Bozyel: Kutuplaşma Kürtleri buluşmaya itiyor
‘Kürt Özgürlük ve Demokrasi İttifakı’nda yer alan Kürdistan Sosyalist Partisi Genel Başkanı Bayram Bozyel, Türkiye’deki mevcut kutuplaşma Kürtlerin birleşmesini zorunluğu hale getirdiğini ifade ederek, “Mevcut kutuplaşma Kürtleri bir yerde buluşmaya itiyor. Bizim kurduğumuz ittifak gibi. Bizde bu koşullardan, ihtiyaçtan dolayı bu ittifakı kurduk” dedi.
Gülbahar ALTAŞ’ın özel röportajı
Bayram Bozyel başkanlığındaki Kürdistan Sosyalist Partisi (PSK), aralarında DTK, Yeşil Sol Parti, Azadî Partisi, DDKD, İnsan ve Özgürlük Partisi, Kürdistan Komünist Partisi gibi çok sayıda parti ve bileşenin yer aldığı Kürt Özgürlük ve Demokrasi İttifakı’na katıldı. İttifaka katılma, Kürt sorunu ve 14 Mayıs seçimlerine yönelik Yenigün’ün sorularını yanıtlayan Bozyel, ülkedeki mevcut kutuplaşma Kürtleri bir arada tutmaya zorladığını söyledi.
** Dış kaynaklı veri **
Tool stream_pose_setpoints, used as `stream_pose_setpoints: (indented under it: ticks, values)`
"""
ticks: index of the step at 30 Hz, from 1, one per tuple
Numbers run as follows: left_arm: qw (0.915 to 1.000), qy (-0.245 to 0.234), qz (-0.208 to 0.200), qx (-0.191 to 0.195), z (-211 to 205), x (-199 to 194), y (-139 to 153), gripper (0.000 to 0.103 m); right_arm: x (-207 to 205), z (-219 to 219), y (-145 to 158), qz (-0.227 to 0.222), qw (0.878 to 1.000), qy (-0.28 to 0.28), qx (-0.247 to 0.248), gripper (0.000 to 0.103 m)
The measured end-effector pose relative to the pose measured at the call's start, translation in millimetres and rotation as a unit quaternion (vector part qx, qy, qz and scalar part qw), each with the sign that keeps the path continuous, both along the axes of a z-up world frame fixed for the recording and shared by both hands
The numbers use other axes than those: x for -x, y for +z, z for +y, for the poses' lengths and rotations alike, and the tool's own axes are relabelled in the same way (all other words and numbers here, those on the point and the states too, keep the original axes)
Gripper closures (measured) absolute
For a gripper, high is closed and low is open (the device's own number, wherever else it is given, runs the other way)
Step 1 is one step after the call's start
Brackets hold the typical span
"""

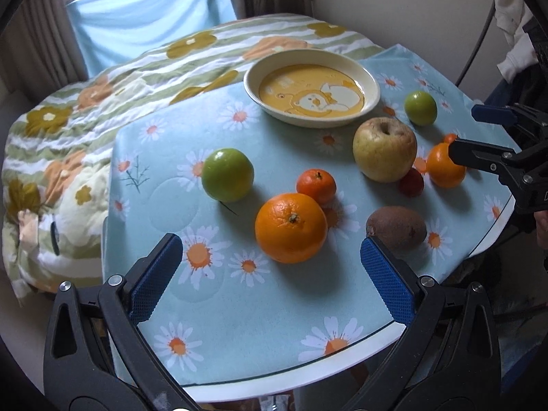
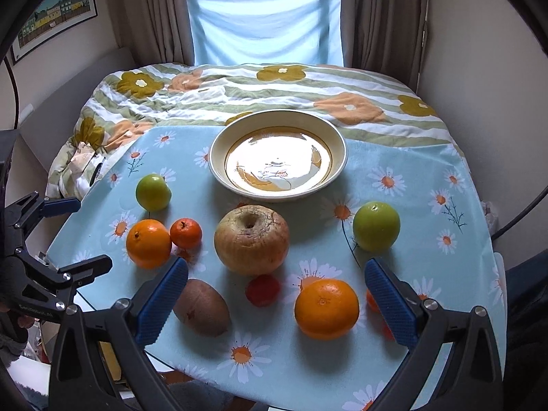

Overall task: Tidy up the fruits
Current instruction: 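Move the left tool toward the large orange while the right tool approaches the wrinkled apple, then close the left tool on the large orange while the right tool grasps the wrinkled apple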

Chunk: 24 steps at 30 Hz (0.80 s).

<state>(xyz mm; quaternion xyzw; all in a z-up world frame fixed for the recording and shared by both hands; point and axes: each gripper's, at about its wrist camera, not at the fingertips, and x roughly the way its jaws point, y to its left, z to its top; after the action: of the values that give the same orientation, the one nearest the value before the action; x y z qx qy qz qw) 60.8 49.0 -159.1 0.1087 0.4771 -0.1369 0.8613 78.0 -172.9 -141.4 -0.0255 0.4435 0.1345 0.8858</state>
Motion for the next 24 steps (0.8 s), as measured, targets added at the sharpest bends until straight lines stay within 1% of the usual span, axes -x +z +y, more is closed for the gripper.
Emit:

HDP öncülüğündeki Yeşil Sol Parti bünyesinde “Kürt Özgürlük ve Demokrasi İttifakı’nda” yer aldınız. Bir süredir kapı arkasında görüşmelerin olduğu biliniyordu. Partinizi bu sürece götüren faktörler nelerdir?
Biz iki yıldan bu yana Türkiye'deki bu durumu Kürdistan'daki gelişmeleri dikkate alarak bütün Kürtlerin temel hak ve özgürlükler odağında bir Kürt bloğu oluşturmasını savunuyorduk. Kürtler bu temel asgari talepler üzerinden siyasete müdahil olmalı, seçime girmeli önerisinde bulunuyorduk ve bunun için de değişik çalışmalarımız oldu. Fakat şimdiye kadar bunu gerçekleştiremedik. Bu seçim buna vesile oldu. Tabii halen bütün Kürt çevrelerinin içinde bulunduğu bir blok yaratmış değiliz. Ama önemli bir kısmı da bu işin içindedir. Bizim görüşümüze göre Kürtler bu dönemde bu temel talepler etrafında birleşir ve sürece dahil olduğumuza mutlaka etkili olurlar. Sürecin yönünü Kürtlerin çıkarları lehine değiştirip, etkileyebilirler. Böyle bir süreç aynı zamanda Türkiye'nin demokratikleşmesine de katkıda bulunabilir. Çok geç başlamış olsa bile bu ittifak görüşmeleri biz bunu bir fırsat olarak değerlendirerek daha önce de hazırladığımız çerçeveyle bu görüşmelere katıldık. 10 gün süren görüşmeler sonucunda 3 Nisan’da yayınladığımız deklarasyonla bu süreç bir noktaya geldi. Tabii bundan sonra önümüzde iki süreç var. İlki seçim süreci; seçim sürecinde amacımız yayınladığımız deklarasyonda ifade ettiğimiz talepleri toplumsallaştırmaktır, kamuoyuna mal etmek, gündeme getirmek, konuşulur hale getirmek ve bu konuda bir duyarlılık oluşturmaktır.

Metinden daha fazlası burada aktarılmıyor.